Specific recurrence-interval estimates for the three project sites can be estimated in a
similar manner. First, all map units within each project site were selected and tabulated. In order to
compensate for flows that are completely buried beneath a project site, all map units directly
downslope from that site were also selected; the result is three expanded project sites (referred to
here as the downslope adjustment; Kauahikaua and others, 1995a). Average recurrence
intervals and areas are tabulated in table 1 (headings followed by "+" are the expanded project
sites); the average number of flows per thousand years is plotted versus area in figure 3.
![number of flows per
thousands of years](Fig3.gif)
Number of flows per thousand years is proportional to the area of the project
sites listed in Table 1.
The square symbols in figure 3 represent the three expanded project sites and the entire study
area. The diamond symbols represent the three actual project sites, with the flow numbers obtained
from the corresponding expanded sites. The number of flows exposed on the surface per thousand
years shows a direct proportionality to the area over which they are exposed - approximately 0.64
flows per thousand years per 100 sq. km. The proportionality must be due to the random
distribution of lava flow plan dimensions (width or length) in this region.
We are, however, more interested in the flow frequency for all flows not only exposed at the
surface, but also buried beneath each project site for probability computations. The flow frequency
for the expanded sites (as determined by the downslope adjustment) also shows a direct
proportionality to project site area - 7.07 flows per thousand years per 100 sq. km. We again have
the intuitive result that lava flow frequency (including exposed and buried flows) is approximately
proportional to project site area, with the implication of random distribution of lava flow plan
dimensions.
In the preceding analysis, we introduced the concept of downslope adjustment as one
method of compensating for the under representation at the ground surface of older map units that
are progressively covered by younger units. However, there is a problem with this method. For
example, the surface of Mauna Loa is being covered at an approximately exponential rate of 40% in
the first thousand years (Lipman, 1980; Lockwood and Lipman, 1987; Trusdell, 1995; see
Kauahikaua and others, 1995b, for a discussion of exponential coverage rates). At this rate, more
than 99% of Mauna Loa’s surface older than 10,000 years is covered, and we can no longer get an
accurate idea of the number of flows emplaced before that time. The picture gets increasingly foggy
even after 1,000 years. We need a more general method than downslope adjustment to modify the
frequency distribution of flows now at the surface for the number of flows that are completely
buried by younger flows and no longer visible.
![plot of number of
exposed flows](Fig4.gif)
Plot showing the number of exposed flows equal to, or older than, a
specified age versus the
fractional coverage by younger flows. The linearity of these data suggest that we can use coverage
rate to estimate the number of flows covered during each thousand year period. A histogram of
adjusted flow frequencies is also plotted in figure 5.

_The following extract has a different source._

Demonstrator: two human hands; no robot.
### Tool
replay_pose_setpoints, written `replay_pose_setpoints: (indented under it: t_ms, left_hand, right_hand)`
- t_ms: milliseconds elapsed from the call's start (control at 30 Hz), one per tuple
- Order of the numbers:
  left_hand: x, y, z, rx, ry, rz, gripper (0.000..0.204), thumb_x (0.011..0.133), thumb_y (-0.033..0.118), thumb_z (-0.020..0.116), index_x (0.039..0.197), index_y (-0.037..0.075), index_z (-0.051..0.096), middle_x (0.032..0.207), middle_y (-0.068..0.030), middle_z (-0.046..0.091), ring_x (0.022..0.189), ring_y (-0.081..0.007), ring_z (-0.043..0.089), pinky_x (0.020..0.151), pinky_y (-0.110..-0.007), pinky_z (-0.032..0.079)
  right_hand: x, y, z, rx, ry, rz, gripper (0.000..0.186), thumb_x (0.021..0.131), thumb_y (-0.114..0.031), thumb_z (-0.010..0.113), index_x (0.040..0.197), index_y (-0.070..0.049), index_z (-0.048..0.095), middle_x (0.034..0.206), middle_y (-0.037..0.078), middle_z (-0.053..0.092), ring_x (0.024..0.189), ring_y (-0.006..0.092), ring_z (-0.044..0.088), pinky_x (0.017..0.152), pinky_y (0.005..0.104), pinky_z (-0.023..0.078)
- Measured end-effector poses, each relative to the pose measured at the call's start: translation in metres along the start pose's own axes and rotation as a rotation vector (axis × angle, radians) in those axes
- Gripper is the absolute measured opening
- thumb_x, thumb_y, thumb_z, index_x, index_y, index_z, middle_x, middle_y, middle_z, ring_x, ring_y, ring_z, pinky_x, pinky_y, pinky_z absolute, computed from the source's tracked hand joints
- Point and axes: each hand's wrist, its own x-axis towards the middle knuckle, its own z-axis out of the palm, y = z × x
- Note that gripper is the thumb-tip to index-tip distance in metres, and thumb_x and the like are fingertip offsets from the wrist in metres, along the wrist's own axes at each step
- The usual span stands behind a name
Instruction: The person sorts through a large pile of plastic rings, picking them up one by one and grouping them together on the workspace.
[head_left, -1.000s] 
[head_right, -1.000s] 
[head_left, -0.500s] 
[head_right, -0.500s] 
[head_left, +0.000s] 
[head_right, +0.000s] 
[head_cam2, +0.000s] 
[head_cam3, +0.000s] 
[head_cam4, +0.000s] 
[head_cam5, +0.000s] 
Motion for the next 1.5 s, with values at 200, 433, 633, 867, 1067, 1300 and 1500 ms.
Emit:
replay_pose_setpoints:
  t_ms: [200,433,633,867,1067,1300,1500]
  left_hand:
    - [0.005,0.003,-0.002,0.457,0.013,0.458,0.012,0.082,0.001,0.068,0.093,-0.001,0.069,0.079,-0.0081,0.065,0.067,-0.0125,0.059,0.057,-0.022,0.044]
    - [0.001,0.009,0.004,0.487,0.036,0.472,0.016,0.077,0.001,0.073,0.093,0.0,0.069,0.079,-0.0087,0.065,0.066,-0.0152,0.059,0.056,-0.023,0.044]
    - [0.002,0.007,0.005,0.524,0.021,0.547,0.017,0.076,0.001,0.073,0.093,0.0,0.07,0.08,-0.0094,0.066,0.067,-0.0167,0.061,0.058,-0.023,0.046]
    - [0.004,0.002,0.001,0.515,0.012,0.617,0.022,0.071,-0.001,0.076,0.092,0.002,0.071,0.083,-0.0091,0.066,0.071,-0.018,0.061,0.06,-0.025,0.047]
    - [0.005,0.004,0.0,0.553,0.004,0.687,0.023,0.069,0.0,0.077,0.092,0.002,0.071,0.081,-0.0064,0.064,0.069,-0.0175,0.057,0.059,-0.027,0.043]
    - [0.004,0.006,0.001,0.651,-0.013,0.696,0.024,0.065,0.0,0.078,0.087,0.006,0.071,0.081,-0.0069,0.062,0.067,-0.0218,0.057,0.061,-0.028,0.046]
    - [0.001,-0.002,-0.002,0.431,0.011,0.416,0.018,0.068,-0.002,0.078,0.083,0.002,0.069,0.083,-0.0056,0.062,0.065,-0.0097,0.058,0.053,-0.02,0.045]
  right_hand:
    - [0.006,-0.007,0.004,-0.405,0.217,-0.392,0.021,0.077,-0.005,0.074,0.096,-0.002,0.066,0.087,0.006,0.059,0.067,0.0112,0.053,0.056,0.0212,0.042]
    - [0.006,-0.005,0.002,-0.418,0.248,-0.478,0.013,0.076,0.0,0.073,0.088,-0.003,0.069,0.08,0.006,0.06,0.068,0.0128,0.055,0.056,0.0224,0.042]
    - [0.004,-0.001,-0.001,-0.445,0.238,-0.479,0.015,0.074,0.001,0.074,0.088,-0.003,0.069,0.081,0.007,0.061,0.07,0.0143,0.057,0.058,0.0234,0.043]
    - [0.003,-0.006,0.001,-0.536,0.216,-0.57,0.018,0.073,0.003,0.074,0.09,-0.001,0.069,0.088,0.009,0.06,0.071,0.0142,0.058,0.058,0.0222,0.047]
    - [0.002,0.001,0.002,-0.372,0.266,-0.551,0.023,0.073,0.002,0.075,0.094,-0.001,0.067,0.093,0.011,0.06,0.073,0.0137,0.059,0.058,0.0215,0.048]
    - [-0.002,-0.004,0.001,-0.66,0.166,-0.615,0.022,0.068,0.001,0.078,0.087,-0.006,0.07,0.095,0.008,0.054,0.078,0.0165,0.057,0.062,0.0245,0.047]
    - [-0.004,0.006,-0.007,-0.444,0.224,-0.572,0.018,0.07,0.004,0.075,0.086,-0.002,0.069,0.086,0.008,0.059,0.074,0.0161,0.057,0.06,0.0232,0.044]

We can compute the coverage rate
specifically for these flows within the study area. Figure 4 plots the cumulative fractional coverage
at the beginning of each 1,000-year period (from (figure 3) produced per unit
time, then the number of older flows not covered by younger flows
should be inversely proportional to the cumulative fractional coverage of the younger flows. This
is similar to saying that you see fewer unpainted tiles as you paint over a tiled floor; the number of
unpainted tiles is inversely proportional to the area of paint applied. A straight line (y = -43.765x +
49.348) fits the data well in figure 4, consistent with our hypothesis but not proving it. The
number of flows exposed beneath younger ones is estimated by 49.348 – 43.765 * [cumulative fractional coverage] so the total number of buried flows
can be estimated in turn as 43.765 * [cumulative fractional
coverage]. Using this relation to estimate the number of unseen flows within each time interval, the
adjusted estimate for the entire study area is 7.4 flows per thousand years, nearly twice the
unadjusted estimate of 3.8 flows per thousand years (table 1). Figure 5 shows
histograms of the
exposed and adjusted flow frequencies in 1,000-year groupings. The adjustment (here termed the
burial adjustment) is not perfect and may be better within the first 10,000 years than for the
more distant past.
![histogram of flow
ages](Fig5.gif)
Histogram of observed and burial-adjusted flow ages found within study
area, 1,000-year intervals.
We derived the burial adjustment for the entire study area and have already shown that
flow frequency (both exposed and buried [figure 3]) is proportional to area considered. Thus we
feel confident that we can apply this general factor to subareas, such as the three project sites. That
is, the estimated frequency of lava flows, including buried flows, is 1.95 times (7.4/3.8) the
frequency of unburied flows now exposed at the surface in the study area. Using the burial
adjustment, we get an estimate of 2.5 flows per thousand years for the existing project site, 0.6
flows per thousand years for Site B project site, and 0.45 flows per thousand years for Site C
project site. Normalized by area, the adjusted estimate is 7.3 flows per thousand years per 100 sq.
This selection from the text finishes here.